Social liberalism is the lust for arbitrary power hiding under endless tangles of carefully tended conceptual confusion

Posted by: DSY at March 26, 2005 11:58 AM

Peter - good discussion. Brooks's discussion is weakened by his failure to locate the Christian point of view in its larger philosophical framework. The commandment "Do not kill" defines killing an innocent person as an "intrinsic evil" that must never be performed by anyone for any good purposes.
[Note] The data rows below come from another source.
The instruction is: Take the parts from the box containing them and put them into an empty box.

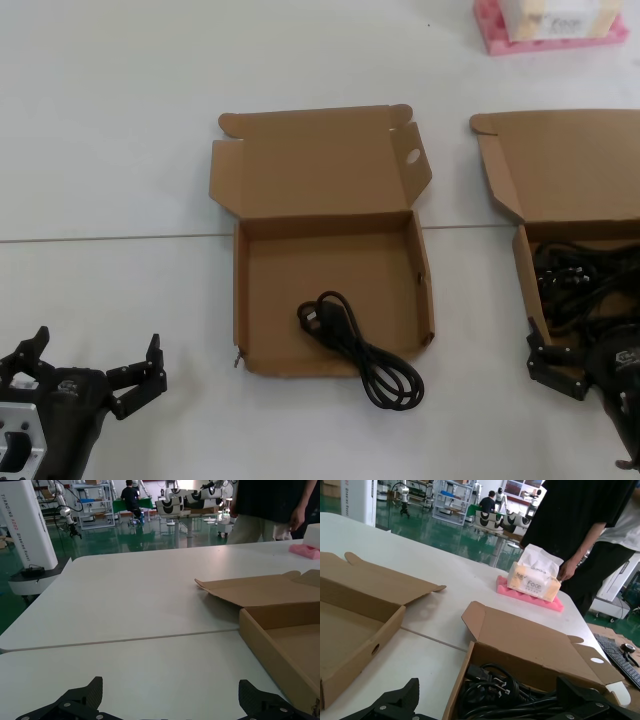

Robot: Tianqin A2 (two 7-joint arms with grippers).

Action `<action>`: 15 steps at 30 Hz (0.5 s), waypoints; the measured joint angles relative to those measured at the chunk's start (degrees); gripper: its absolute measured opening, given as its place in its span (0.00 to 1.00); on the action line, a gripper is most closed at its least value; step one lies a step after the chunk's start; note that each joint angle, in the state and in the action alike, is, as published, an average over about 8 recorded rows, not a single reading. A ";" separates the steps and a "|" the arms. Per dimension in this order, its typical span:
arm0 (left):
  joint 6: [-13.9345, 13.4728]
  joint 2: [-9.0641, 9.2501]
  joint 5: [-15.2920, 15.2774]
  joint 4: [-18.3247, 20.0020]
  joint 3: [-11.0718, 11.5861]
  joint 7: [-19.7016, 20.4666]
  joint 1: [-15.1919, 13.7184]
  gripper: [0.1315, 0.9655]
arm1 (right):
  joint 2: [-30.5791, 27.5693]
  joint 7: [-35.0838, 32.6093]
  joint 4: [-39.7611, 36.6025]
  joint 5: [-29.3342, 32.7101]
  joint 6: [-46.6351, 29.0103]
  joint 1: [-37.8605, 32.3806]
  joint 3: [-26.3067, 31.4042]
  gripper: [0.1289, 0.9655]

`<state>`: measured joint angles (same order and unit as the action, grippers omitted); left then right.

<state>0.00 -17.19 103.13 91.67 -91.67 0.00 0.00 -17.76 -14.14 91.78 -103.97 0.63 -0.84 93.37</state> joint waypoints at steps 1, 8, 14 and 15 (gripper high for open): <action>0.00 0.00 0.00 0.00 0.00 0.00 0.00 1.00 | 0.00 0.00 0.00 0.00 0.00 0.00 0.00 1.00; 0.00 0.00 0.00 0.00 -0.01 0.00 0.00 1.00 | 0.00 0.00 0.00 0.00 0.00 0.00 0.00 1.00; 0.00 0.00 0.00 0.00 0.00 0.00 0.00 1.00 | 0.00 0.00 0.00 0.00 0.00 0.00 0.00 1.00; 0.00 0.00 0.00 0.00 0.00 0.00 0.00 1.00 | 0.00 0.00 0.00 0.00 0.00 0.00 0.00 1.00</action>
<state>0.00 -17.19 103.13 91.67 -91.67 0.00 0.00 -17.76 -14.14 91.78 -103.97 0.63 -0.84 93.37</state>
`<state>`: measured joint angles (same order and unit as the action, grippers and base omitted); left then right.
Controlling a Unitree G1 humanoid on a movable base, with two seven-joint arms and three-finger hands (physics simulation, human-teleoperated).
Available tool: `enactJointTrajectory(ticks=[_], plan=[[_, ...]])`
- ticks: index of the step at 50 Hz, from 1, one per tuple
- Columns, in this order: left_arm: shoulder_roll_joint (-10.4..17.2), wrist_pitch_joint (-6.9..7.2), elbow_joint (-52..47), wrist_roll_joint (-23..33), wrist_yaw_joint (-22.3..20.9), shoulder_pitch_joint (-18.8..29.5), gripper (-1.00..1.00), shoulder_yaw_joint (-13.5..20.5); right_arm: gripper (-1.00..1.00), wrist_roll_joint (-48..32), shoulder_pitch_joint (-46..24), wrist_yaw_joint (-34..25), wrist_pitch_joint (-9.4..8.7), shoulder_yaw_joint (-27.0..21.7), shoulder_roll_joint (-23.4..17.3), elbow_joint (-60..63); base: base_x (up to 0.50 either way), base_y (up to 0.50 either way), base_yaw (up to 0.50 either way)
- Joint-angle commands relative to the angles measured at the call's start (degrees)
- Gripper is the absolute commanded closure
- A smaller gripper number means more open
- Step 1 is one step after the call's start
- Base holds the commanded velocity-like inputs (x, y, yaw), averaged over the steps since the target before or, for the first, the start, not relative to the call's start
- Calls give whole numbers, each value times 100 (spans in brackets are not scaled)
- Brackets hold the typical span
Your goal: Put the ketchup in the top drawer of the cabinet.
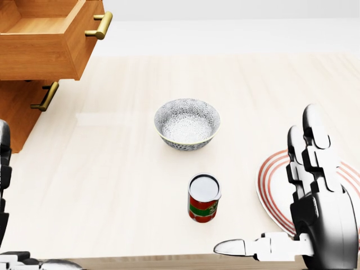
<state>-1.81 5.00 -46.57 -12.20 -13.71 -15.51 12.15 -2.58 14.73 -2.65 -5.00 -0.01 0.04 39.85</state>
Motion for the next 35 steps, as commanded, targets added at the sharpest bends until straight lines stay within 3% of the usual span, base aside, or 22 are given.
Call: enactJointTrajectory(ticks=[1,2,3,5,35], plan=[[-226,0,-1055,-482,-327,-191,-100,645,-100,-434,516,-14,0,283,-44,1179,48,0,0],[-242,0,-1049,-458,-345,-188,-100,642,-100,-444,513,-19,0,281,-45,1174,50,0,0],[-242,0,-1236,-765,-354,-163,-100,932,-100,-513,536,-23,0,319,-65,1136,50,0,0],[-263,0,-1263,-784,-379,-144,-100,983,-100,-523,543,-35,0,317,-63,1130,50,0,0],[-325,0,-1249,-753,-452,-94,-100,1049,-100,-519,517,-77,0,221,-22,993,50,0,0]])
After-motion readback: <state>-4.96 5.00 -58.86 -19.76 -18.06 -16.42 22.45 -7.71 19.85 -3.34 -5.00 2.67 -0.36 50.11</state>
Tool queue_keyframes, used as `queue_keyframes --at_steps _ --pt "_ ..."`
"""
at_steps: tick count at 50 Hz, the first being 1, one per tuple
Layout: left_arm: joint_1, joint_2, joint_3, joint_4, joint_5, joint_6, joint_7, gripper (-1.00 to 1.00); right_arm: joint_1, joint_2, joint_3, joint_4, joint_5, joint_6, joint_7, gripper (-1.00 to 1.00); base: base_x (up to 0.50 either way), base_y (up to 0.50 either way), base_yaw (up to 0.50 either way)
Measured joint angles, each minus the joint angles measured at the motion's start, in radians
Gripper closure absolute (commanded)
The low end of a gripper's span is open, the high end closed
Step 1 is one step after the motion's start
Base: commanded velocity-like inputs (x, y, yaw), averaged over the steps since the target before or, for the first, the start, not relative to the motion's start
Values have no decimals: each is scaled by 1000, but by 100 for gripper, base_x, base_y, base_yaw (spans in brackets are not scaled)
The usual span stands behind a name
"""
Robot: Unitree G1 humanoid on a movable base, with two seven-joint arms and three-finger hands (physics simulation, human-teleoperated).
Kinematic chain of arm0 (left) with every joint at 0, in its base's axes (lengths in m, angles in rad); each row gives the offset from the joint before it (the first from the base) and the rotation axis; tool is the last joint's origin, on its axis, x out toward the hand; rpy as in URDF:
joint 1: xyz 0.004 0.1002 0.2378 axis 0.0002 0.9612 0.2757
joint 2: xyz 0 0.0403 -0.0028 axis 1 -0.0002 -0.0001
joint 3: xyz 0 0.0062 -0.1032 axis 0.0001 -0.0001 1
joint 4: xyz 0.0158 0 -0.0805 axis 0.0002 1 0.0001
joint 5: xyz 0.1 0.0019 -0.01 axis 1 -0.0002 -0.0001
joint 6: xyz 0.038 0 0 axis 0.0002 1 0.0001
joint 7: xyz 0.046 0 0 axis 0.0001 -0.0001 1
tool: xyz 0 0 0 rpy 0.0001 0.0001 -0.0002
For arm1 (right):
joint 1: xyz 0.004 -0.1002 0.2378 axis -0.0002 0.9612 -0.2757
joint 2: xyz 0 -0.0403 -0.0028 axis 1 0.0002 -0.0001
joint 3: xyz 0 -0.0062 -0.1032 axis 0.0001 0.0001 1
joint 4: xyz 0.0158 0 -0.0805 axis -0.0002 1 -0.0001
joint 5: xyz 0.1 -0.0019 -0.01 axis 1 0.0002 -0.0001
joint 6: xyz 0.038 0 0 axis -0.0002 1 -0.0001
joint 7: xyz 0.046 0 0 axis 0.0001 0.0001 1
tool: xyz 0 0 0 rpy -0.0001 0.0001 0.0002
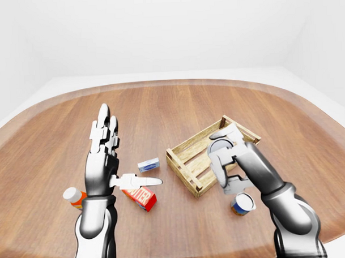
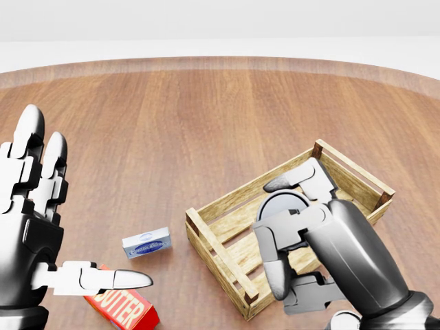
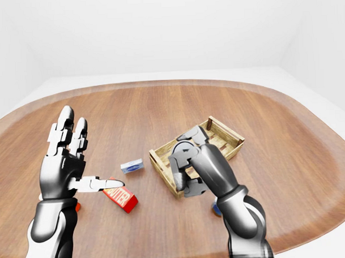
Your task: Pick up the tomato sauce, and put it in the wooden tray.
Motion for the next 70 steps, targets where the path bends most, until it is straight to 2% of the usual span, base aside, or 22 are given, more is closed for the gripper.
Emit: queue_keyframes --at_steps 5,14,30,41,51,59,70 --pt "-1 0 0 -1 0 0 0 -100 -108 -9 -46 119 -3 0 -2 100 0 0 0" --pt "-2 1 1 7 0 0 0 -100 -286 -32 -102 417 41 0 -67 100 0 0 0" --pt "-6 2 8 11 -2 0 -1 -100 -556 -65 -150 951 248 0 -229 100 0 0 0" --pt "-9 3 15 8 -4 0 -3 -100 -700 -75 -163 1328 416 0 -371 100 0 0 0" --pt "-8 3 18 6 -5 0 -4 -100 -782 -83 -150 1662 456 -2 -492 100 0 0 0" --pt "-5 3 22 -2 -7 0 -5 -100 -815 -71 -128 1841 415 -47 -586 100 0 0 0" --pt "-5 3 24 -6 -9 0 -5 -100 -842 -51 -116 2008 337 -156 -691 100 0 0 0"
Brooks, like so many liberals today, acts as if the only conceivable moral philosophy is utilitarianism, so that consequences determine the goodness of every act.

When liberals criticize the "elevation of physical existence over other values," they are in fact criticizing the Ten Commandments. They are saying, "Yes, 'do not kill' is a value, but so is getting rid of a brain-damaged nuisance." The heart of the matter is their rejection of the concept of intrinsic evils.

For Christians and faithful Jews, our moral code is like our Constitution: it has enumerated powers and proscribed powers. We know when we can kill and when we can't without need for a deep exploration of values and consequences. For liberals, the moral code is like the 'living Constitution': it has no enumerated powers and no proscribed powers; it is made up as we go, and shifting values and circumstances can change the answers.

Between these two philosophical approaches, it is hard to find common ground on cases like Terri's.

Posted by: pj at March 26, 2005 12:59 PM

I might add that this illustrates how irreligious conservatives like Brooks, while valuable political allies, become unreliable in times of stress. They are always 'betwixt and between.'

Posted by: pj at March 26, 2005 1:09 PM

Libertarianism is what is killing Terri Schiavo.

Posted by: Vince at March 26, 2005 1:15 PM

Randall, yes of course, but where did I say I saw weakness in the conservative case? I don't. I just wanted to point out that Brooks is addressing a very different audience than you or I.